Já ouvi que o Telegram merece um corretivo. Concordo com isso. Ocorre que a suspensão não vai dar corretivo nenhum na rede nem nos criminosos que atuam nela. Quem sofre o primeiro baque e paga o pato é gente honesta, que usa o Telegram para negócios lícitos. Eles serão os últimos a procurar uma burla, querem andar na lei. Vão amargar o prejuízo que não merecem.

Os grupos criminosos encontrados pela Polícia Federal é que merecem um corretivo. São indivíduos que estão em grupos do Telegram, mas não só aí. E exatamente pelo perfil de atuar fora da lei, têm muito mais facilidade para se reorganizar de forma ilegal.

Um exemplo clássico é o Discord, outra rede social. É uma plataforma que muita gente usa para atividades lícitas. Crianças usam para papear durante jogos online, por exemplo. Ocorre que ali também há focos perigosos de organização de adoradores e planejadores de massacres em escolas. Mas a rede não tem sede no Brasil, o que a deixa mais longe do alcance da nossa lei.
Outro ponto a ser levado em conta é a reorganização em novas plataformas. Isso não é factível para quem tem negócios legais e quer andar na lei, mas é relativamente fácil para criminosos porque a tecnologia permite. Extremistas vivem se reorganizando dessa forma.

Quanto mais se pesa a mão sobre plataformas que estão dispostas a se legalizar e responder a autoridades nacionais, mais se cria mercado para aquelas que não estão dispostas a nada disso. É uma equação ainda difícil de resolver no mundo todo.

Aqui também entra a questão da segurança jurídica, levantada há 7 anos nas várias suspensões do WhatsApp em território nacional. Ficamos diante de uma situação em que juízes de milhares de comarcas podem decidir em uma canetada pela suspensão de serviços utilizados principalmente de forma lícita em todas as outras comarcas do país.

Novos serviços de internet, fundamentais para a inovação de outros setores da economia, raramente têm condições de fundar sedes em todos os países que operam. É um mercado diferente. Imagine o custo de enfrentar regulações particulares de milhares de comarcas em um único país.

Talvez a ameaça de bloqueio faça o Telegram se mexer esta vez. Não sabemos ainda se isso vai ou não desvendar quem são os grupos envolvidos nos atentados contra escolas. Já sabemos que, de forma casuística, existe uma possibilidade de funcionar. Mas não é uma solução.

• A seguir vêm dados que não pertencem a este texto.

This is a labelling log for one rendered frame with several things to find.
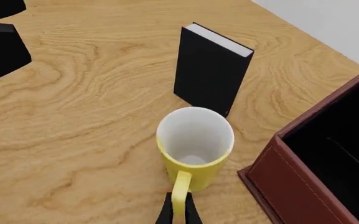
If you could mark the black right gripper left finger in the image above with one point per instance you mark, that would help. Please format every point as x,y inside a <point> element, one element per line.
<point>165,212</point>

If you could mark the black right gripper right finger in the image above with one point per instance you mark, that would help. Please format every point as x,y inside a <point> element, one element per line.
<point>192,213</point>

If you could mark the yellow and white mug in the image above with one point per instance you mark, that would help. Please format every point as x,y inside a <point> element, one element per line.
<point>194,140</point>

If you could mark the red-brown desk caddy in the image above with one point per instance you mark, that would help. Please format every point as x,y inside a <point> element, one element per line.
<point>316,168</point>

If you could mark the black hardcover book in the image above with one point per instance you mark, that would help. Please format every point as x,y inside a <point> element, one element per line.
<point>210,77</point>

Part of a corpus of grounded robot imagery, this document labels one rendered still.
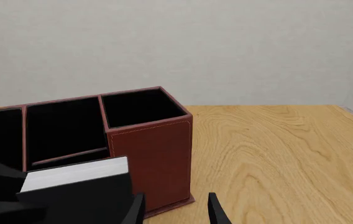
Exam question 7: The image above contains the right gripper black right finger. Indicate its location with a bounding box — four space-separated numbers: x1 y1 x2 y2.
208 192 234 224

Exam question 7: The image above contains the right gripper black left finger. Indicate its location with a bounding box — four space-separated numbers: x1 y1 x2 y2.
122 192 147 224

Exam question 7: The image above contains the black book with white pages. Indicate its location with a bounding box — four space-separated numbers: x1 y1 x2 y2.
16 155 133 224

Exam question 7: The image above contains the red-brown desk caddy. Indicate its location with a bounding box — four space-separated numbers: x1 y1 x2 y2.
0 86 196 220

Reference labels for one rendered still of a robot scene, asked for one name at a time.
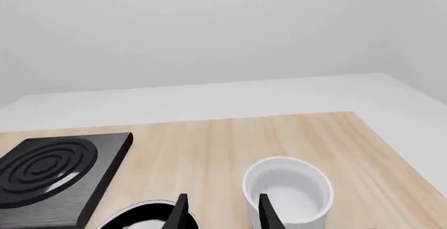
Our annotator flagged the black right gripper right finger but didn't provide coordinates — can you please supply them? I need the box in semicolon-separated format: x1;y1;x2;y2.
258;193;287;229

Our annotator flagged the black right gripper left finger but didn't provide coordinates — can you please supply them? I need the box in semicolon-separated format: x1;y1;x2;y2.
164;193;190;229

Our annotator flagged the flat black stove plate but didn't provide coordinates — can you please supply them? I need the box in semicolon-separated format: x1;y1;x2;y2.
0;132;134;229

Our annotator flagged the white ribbed cup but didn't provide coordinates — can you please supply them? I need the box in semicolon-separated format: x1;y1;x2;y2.
242;156;335;229

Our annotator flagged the black frying pan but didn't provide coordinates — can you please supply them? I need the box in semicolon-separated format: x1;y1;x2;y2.
98;200;201;229

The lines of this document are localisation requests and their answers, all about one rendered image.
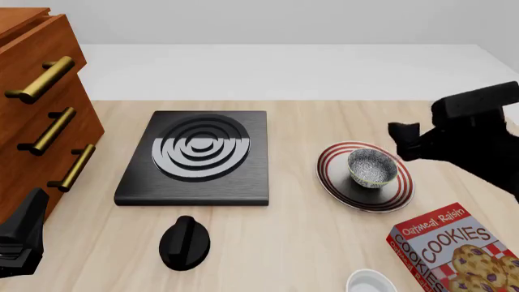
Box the wooden drawer, mid-sized front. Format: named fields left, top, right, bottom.
left=0, top=62, right=105, bottom=173

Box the speckled patterned bowl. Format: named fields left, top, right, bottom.
left=347, top=148, right=398, bottom=190

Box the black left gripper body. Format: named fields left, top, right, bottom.
left=0, top=235, right=45, bottom=278

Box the white ramekin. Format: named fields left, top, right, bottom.
left=345, top=268, right=397, bottom=292

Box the round black stove knob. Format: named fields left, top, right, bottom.
left=158, top=214, right=212, bottom=272

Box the brass drawer handle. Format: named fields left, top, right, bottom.
left=4, top=56, right=76, bottom=105
left=46, top=144, right=97, bottom=193
left=16, top=106, right=78, bottom=157

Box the red oatmeal raisin cookies box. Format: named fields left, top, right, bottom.
left=385, top=202, right=519, bottom=292

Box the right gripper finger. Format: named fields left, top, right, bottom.
left=387, top=122, right=411, bottom=162

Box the wooden drawer, largest front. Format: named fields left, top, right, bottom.
left=0, top=13, right=88, bottom=106

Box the plate with red rings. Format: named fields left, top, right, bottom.
left=315, top=140, right=416, bottom=213

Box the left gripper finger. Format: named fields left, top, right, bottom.
left=0, top=187, right=50, bottom=245

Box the flat black stove plate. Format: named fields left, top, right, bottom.
left=114, top=109, right=271, bottom=207

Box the wooden drawer, smallest front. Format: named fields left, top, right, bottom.
left=0, top=129, right=105, bottom=225

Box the wooden cabinet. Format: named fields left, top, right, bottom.
left=0, top=7, right=105, bottom=225

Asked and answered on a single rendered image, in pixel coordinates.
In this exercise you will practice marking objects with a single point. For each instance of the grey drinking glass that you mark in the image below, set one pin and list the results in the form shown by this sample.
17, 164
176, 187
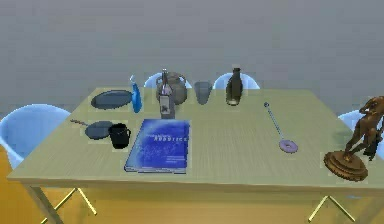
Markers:
202, 92

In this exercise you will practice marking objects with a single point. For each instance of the grey frying pan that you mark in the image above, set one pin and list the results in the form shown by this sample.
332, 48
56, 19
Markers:
97, 129

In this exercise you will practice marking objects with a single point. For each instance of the black mug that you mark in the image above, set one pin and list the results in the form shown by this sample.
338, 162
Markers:
119, 136

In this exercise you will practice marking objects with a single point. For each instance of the blue spray bottle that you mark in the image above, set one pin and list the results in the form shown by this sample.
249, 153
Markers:
136, 96

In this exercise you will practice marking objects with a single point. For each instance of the dark grey oval plate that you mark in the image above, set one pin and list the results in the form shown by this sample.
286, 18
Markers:
111, 99

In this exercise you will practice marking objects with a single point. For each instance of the pale blue chair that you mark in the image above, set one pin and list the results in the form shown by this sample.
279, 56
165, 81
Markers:
350, 120
250, 81
28, 128
151, 81

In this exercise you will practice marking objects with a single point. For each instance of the dark brown bottle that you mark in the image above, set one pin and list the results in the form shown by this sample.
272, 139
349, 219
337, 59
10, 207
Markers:
234, 88

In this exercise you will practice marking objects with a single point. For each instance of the grey kettle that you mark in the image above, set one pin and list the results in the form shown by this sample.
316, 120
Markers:
176, 88

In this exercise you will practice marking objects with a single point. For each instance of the long metal spoon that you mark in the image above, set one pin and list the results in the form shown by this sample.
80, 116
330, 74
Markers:
274, 120

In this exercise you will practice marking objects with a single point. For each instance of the pale green wooden table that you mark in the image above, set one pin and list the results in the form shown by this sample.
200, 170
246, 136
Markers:
233, 146

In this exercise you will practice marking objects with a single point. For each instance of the purple doughnut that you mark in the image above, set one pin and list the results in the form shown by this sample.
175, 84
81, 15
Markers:
288, 146

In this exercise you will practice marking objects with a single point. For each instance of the blue book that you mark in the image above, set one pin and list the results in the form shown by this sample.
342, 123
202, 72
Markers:
160, 146

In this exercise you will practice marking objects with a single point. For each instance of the bronze figure statue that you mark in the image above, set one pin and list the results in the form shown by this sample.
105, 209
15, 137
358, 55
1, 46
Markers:
358, 140

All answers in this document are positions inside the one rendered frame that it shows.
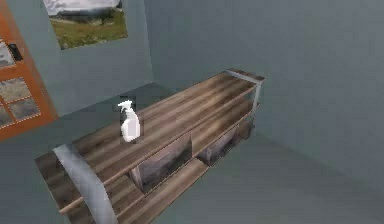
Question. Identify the brown wooden shelf unit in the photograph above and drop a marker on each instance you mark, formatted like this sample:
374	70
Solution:
186	110

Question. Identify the white spray bottle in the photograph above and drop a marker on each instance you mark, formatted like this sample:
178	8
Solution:
130	126

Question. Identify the framed landscape picture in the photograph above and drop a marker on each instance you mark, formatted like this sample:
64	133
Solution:
89	24

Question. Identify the orange room door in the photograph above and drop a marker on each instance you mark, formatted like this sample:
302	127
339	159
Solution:
23	71

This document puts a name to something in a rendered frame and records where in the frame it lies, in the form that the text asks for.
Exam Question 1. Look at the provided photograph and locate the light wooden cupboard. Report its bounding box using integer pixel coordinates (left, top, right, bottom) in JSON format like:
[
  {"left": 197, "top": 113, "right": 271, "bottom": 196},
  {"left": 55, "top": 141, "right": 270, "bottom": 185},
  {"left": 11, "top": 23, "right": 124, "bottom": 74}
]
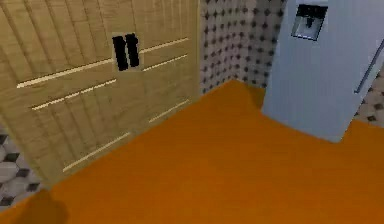
[{"left": 0, "top": 0, "right": 202, "bottom": 188}]

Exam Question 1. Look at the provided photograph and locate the pale grey fridge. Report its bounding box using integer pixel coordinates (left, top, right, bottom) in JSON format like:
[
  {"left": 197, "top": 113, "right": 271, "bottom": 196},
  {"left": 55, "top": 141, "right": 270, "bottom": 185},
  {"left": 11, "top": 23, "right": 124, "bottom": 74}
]
[{"left": 260, "top": 0, "right": 384, "bottom": 144}]

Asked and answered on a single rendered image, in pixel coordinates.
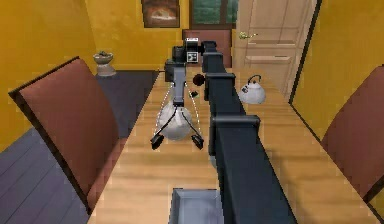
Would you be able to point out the brown dining chair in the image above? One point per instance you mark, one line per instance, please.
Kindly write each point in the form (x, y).
(358, 143)
(220, 41)
(70, 123)

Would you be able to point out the dark red apple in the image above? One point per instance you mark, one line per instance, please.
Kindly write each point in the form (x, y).
(199, 79)

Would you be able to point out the white round vase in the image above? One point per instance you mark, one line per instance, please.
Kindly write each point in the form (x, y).
(175, 128)

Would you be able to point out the small black green object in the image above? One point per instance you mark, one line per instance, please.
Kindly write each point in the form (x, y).
(194, 94)

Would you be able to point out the grey pot house plant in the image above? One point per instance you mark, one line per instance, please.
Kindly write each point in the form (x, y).
(104, 61)

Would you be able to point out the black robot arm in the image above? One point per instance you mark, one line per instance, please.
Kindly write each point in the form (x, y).
(246, 166)

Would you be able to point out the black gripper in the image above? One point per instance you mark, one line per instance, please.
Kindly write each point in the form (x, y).
(178, 83)

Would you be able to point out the brown framed picture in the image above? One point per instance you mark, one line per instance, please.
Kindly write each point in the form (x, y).
(160, 12)

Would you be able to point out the long wooden dining table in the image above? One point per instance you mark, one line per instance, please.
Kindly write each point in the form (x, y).
(160, 170)

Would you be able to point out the grey metal tray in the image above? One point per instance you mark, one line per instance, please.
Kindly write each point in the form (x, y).
(195, 208)

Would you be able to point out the dark framed window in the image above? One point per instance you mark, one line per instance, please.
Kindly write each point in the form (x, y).
(213, 11)

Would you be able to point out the beige panelled room door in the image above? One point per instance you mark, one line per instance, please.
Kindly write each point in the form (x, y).
(273, 40)

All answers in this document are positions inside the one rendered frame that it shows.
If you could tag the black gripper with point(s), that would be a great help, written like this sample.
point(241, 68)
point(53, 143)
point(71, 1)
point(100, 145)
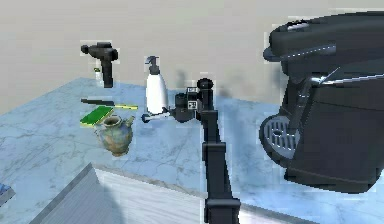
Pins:
point(181, 108)

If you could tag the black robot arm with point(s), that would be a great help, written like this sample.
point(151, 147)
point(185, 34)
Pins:
point(216, 160)

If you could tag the white dispenser bottle black pump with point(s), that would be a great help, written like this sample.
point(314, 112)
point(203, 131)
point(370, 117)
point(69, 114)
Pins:
point(156, 93)

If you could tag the green blue ceramic teapot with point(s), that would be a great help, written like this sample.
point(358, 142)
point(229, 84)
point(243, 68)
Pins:
point(116, 135)

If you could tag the black and yellow knife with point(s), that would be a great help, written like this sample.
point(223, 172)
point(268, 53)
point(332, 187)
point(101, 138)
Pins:
point(100, 102)

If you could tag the green sponge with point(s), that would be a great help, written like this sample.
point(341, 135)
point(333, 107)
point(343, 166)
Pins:
point(96, 115)

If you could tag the small green object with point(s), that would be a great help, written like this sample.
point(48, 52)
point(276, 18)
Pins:
point(96, 69)

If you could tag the black massage gun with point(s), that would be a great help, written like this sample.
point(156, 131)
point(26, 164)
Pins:
point(106, 56)

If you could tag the white marble top counter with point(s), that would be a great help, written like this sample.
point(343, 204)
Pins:
point(153, 200)

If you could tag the blue grey flat object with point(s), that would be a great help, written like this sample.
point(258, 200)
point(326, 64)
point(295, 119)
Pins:
point(5, 193)

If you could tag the black coffee machine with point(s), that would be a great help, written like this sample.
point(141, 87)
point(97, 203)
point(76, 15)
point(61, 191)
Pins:
point(336, 110)

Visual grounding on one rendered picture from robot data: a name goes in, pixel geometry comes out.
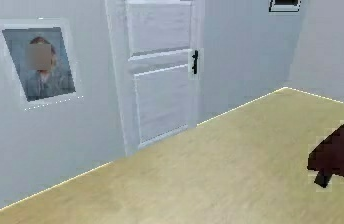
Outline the white panelled room door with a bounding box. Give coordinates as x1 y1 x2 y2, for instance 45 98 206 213
105 0 206 157

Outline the white framed portrait picture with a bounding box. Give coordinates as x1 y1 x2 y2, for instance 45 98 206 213
0 17 84 111

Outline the black white framed picture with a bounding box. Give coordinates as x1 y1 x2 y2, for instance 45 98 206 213
268 0 302 14

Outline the black door handle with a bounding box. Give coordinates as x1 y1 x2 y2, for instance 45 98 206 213
191 49 200 75

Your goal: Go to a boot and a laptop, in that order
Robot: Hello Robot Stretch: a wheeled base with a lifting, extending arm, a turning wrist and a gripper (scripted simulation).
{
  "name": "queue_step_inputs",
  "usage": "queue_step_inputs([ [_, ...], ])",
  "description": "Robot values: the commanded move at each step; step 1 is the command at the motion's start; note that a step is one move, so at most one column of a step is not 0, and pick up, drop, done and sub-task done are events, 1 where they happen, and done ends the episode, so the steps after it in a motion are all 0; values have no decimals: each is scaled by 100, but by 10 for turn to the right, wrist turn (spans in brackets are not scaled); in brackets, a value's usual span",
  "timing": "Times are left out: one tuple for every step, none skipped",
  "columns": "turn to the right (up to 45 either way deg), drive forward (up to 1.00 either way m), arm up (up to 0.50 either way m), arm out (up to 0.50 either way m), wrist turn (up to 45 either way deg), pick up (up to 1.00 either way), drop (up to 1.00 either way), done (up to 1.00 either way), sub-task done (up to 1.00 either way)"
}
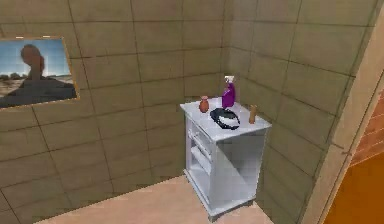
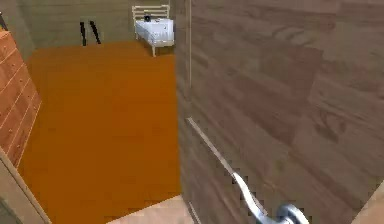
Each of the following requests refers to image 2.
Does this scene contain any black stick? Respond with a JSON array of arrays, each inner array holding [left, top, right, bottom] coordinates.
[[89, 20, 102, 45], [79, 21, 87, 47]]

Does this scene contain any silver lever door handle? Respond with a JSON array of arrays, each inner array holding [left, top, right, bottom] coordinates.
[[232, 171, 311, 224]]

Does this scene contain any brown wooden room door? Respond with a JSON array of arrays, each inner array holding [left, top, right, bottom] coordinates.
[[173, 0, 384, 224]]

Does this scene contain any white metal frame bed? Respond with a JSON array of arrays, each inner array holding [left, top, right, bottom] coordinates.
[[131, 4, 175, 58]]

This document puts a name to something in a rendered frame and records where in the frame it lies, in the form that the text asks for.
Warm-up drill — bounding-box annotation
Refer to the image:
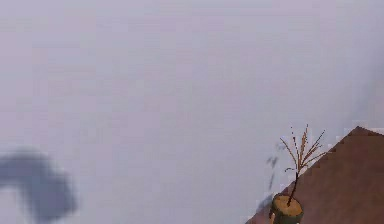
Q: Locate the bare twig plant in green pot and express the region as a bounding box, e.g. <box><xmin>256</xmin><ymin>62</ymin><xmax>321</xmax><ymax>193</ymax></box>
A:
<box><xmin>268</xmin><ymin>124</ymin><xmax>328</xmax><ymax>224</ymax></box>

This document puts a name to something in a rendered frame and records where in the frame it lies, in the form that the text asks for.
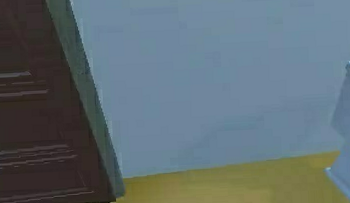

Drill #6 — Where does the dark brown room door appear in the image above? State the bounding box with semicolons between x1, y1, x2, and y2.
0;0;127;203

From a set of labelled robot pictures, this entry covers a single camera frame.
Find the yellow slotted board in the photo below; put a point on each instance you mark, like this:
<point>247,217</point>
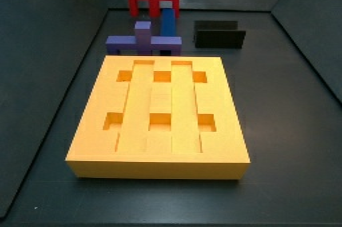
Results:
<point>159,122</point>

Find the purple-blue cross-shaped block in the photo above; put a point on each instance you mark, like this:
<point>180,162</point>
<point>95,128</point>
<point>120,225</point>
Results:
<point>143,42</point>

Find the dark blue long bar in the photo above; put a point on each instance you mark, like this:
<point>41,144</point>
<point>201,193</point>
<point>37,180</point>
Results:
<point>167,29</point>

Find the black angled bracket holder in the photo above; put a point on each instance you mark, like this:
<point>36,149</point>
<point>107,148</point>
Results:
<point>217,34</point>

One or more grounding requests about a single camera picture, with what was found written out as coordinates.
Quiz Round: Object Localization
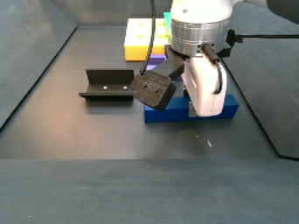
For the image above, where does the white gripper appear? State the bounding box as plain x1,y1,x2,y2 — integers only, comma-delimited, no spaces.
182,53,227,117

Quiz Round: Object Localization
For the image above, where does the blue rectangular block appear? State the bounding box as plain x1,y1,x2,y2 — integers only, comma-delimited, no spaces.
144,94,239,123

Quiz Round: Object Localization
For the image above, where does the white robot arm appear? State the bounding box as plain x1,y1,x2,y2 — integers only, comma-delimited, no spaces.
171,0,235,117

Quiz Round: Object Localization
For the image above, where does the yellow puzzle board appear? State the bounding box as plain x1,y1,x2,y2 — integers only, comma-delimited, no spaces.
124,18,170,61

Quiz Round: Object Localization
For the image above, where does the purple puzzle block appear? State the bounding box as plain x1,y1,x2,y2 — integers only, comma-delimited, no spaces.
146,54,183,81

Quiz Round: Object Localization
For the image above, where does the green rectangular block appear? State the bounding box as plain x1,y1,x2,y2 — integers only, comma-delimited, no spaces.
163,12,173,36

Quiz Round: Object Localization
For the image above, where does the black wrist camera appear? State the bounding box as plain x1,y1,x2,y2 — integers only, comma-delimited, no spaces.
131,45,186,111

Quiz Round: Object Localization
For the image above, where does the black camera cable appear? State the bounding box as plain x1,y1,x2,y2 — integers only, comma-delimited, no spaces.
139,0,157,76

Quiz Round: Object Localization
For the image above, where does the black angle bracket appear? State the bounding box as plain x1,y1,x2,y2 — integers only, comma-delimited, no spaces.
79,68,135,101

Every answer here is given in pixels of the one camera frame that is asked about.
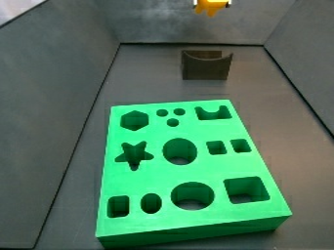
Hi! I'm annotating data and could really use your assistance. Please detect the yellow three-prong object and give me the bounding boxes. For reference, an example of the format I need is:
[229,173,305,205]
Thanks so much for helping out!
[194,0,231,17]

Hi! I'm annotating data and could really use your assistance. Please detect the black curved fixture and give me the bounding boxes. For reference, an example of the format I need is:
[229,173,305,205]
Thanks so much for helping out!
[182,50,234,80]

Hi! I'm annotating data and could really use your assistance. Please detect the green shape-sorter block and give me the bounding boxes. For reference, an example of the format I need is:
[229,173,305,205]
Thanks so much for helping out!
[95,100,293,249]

Como marketing, é um movimento de mestre. A cultura brasileira é punitivista e vingativa. A impressão de dar a alguém o castigo que merece favorece muito a imagem das nossas autoridades. Como solução, é um sinal de desespero. Temos um problema complexo que ainda não resolvemos e estamos apelando a soluções casuísticas que não impediram a repetição dos mesmos problemas.